According to a bulletin sent out by the DME MACs, this latest reminder was issued because the Medicare contractors have been receiving questions about a Centers for Medicare & Medicaid Services Fact Sheet called, “Power Mobility Devices: Complying with Documentation & Coverage Requirements.”
The June 8 bulletin quotes the Fact Sheet as stating, “Under a special rule established for certain patient-owned equipment, such as a power wheelchair for which the title has been transferred to the patient after 13 continuous months of rental, the supplier must replace the equipment free of charge if it does not last the full five-year period – i.e., is no longer serviceable or needs substantial repairs.”
Policy for Replacement Equipment
Replacement equipment subsequently provided by the supplier does not have to be new, but must be “properly working,” the bulletin added.

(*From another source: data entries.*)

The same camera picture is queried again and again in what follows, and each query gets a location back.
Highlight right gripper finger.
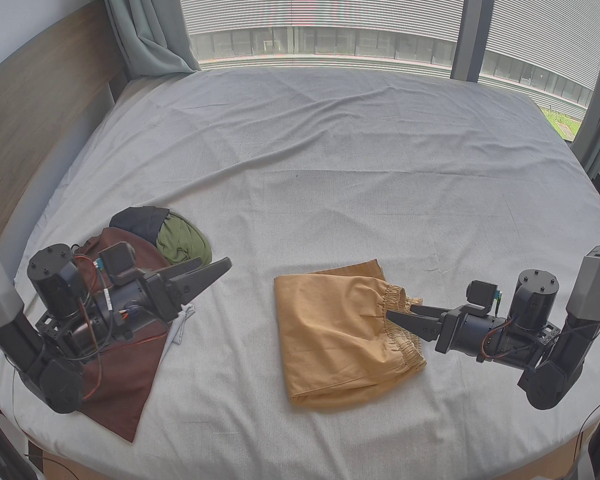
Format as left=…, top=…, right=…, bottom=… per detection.
left=409, top=304, right=456, bottom=320
left=385, top=309, right=445, bottom=343

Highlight window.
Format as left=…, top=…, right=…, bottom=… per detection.
left=172, top=0, right=600, bottom=141

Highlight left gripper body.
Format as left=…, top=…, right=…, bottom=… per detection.
left=87, top=270, right=182, bottom=341

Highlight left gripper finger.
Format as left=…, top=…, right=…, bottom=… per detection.
left=171, top=256, right=233, bottom=304
left=161, top=257, right=205, bottom=285

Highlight bed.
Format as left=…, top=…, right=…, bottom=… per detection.
left=0, top=0, right=600, bottom=480

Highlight pale grey garment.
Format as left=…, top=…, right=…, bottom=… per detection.
left=157, top=304, right=197, bottom=369

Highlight green garment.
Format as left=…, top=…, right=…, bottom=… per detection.
left=156, top=211, right=213, bottom=269

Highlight dark brown garment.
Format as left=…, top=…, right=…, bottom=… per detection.
left=60, top=227, right=181, bottom=443

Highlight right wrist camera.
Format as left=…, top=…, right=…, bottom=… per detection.
left=466, top=280, right=499, bottom=317

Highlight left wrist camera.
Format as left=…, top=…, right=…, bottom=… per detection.
left=97, top=242, right=137, bottom=288

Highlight black garment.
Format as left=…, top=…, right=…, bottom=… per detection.
left=109, top=206, right=172, bottom=244

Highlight tan shorts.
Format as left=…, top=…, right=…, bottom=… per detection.
left=273, top=259, right=427, bottom=410

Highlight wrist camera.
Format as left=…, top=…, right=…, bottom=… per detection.
left=466, top=280, right=499, bottom=317
left=97, top=242, right=137, bottom=288

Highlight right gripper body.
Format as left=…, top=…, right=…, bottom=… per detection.
left=434, top=305, right=511, bottom=361

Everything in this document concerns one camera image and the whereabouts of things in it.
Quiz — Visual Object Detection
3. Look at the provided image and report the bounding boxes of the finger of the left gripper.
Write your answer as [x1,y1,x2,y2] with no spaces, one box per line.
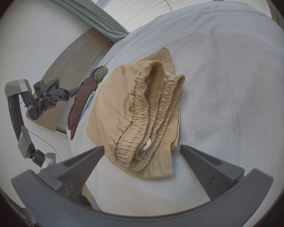
[44,78,60,89]
[68,86,82,98]

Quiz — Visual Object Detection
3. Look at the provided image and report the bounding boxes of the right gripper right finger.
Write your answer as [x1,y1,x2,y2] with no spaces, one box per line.
[180,144,246,201]

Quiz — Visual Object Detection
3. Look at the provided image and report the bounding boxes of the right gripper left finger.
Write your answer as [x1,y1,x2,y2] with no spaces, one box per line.
[39,146,105,202]

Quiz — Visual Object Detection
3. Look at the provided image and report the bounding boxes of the tan shorts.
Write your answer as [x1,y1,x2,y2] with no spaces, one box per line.
[86,47,186,180]

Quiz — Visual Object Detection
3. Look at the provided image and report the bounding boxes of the brown shorts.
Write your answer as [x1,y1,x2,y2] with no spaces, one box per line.
[67,78,98,140]

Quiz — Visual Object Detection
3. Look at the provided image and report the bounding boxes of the white garment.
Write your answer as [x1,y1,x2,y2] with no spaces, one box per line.
[79,91,96,121]

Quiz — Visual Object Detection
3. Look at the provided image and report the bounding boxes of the green garment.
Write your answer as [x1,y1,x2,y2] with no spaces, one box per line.
[94,66,109,84]

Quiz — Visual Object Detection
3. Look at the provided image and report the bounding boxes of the grey-green curtain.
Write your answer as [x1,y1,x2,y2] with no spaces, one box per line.
[35,0,130,43]

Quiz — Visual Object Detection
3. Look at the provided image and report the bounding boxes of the bed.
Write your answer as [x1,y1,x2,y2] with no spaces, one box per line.
[26,0,284,216]

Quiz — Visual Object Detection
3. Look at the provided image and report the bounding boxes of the window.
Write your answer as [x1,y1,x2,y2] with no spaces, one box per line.
[69,0,282,33]

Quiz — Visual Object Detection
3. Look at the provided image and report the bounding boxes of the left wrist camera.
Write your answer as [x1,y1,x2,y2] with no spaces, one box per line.
[33,80,46,92]

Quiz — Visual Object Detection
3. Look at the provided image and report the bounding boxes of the black cable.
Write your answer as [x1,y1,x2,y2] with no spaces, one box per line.
[26,128,62,162]

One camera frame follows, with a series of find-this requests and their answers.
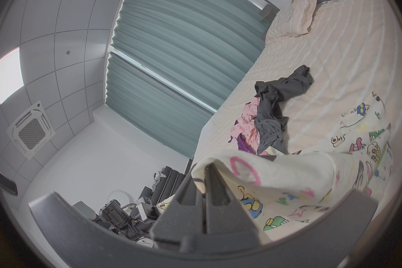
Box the bed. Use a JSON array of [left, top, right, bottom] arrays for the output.
[[188, 0, 401, 244]]

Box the pink garment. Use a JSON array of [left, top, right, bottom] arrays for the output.
[[228, 97, 264, 152]]

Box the black garment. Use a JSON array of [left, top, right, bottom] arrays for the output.
[[254, 65, 315, 110]]

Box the white ceiling air vent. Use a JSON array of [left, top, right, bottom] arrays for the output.
[[6, 100, 58, 161]]

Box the white printed pyjama top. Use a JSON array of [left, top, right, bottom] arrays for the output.
[[156, 91, 395, 244]]

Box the grey bedside table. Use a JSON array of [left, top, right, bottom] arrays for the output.
[[260, 4, 281, 39]]

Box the blue-green curtain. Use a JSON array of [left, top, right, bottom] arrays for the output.
[[103, 52, 227, 160], [111, 0, 269, 112]]

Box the purple satin garment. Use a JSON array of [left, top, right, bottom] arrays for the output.
[[237, 134, 257, 154]]

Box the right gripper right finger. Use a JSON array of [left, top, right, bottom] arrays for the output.
[[206, 163, 272, 245]]

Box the ceiling light panel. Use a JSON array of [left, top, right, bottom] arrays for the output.
[[0, 47, 25, 105]]

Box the pale pink pillow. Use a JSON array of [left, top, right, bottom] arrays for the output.
[[265, 0, 318, 43]]

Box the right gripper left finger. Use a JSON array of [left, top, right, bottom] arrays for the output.
[[150, 165, 208, 246]]

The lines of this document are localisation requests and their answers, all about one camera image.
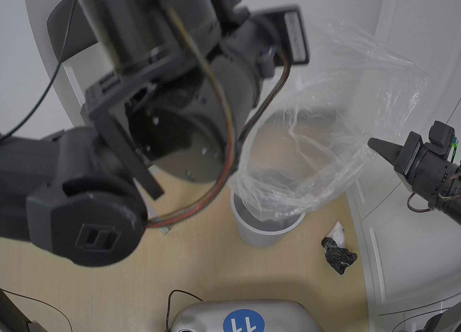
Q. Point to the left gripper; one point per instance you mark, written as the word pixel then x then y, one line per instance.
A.
pixel 273 39

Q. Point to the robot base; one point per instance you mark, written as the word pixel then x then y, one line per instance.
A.
pixel 252 318

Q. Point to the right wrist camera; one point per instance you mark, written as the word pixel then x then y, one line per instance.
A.
pixel 442 136

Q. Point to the crumpled white paper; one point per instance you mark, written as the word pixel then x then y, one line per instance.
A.
pixel 337 232

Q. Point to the crumpled black plastic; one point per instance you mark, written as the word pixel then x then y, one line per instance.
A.
pixel 338 255

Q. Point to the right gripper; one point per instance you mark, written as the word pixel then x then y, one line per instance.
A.
pixel 425 168

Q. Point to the white trash bin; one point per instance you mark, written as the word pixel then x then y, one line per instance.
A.
pixel 259 235

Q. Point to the clear plastic bag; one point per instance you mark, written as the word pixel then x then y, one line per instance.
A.
pixel 360 82

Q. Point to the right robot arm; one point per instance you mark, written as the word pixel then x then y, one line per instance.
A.
pixel 452 209

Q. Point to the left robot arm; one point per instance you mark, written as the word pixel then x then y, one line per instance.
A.
pixel 108 17

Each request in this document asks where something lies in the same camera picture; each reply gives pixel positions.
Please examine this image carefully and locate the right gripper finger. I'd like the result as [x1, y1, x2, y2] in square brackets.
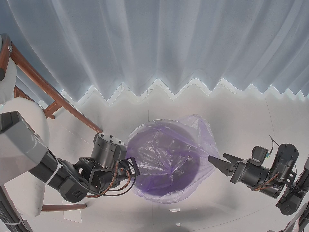
[208, 155, 233, 176]
[222, 153, 245, 165]

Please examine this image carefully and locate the pale blue curtain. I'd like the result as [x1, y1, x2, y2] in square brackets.
[0, 0, 309, 106]

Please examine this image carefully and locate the white trash bin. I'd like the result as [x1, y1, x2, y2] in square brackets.
[126, 119, 202, 202]

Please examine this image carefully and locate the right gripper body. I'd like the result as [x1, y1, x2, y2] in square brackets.
[230, 160, 271, 188]

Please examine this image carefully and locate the wooden chair with white cushions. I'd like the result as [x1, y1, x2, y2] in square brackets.
[0, 34, 103, 217]

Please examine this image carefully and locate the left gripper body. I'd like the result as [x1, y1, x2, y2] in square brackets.
[115, 156, 141, 181]

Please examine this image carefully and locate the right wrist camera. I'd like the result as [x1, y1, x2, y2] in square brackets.
[251, 146, 269, 166]

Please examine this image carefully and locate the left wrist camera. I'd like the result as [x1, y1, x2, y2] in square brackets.
[117, 146, 128, 161]

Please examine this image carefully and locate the purple plastic bag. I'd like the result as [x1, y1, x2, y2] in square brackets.
[125, 114, 220, 204]

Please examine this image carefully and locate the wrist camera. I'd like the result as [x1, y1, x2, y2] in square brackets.
[117, 146, 128, 161]
[251, 146, 269, 166]

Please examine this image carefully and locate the black cable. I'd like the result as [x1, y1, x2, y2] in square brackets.
[269, 135, 281, 154]

The Fact Sheet refers to policies within the 2005 Deficit Reduction Act, which say suppliers must replace a capped rental item if it’s deemed incapable of lasting the reasonable useful lifetime period of five years.
Suppliers are required to provide the replacement equipment at no charge to the Medicare beneficiary or the Medicare program itself.
Factoring in the Costs of Accumulated Repairs
Accumulated repair costs can be used to determine whether the equipment in question should be declared unable to fulfill the reasonable useful lifetime, the bulletin said.
“In making this determination,” the bulletin reported, “the carrier may consider whether the accumulated costs of repair exceed 60 percent of the cost to replace the item…. Accumulated repair costs refer to all repair claims from all suppliers for a given item after the rental period ends. These repair costs represent the total of all repair costs after the beneficiary assumed ownership of the item.”
The bulletin also stated that the reasonable useful lifetime of DME is five years unless stated otherwise.
“The DME MACs encourage suppliers to provide DME items of sufficient quality to last for the entire five-year reasonable useful life,” the bulletin said.
Providers voiced concern over the costs of repair and service – for which they would not be separately reimbursed – when Medicare originally announced it intended to eliminate the first-month purchase option for many of the power wheelchairs it buys. Despite vehement protests from both providers and a number of consumer advocacy groups, the policy went into effect on Jan. 1, 2011.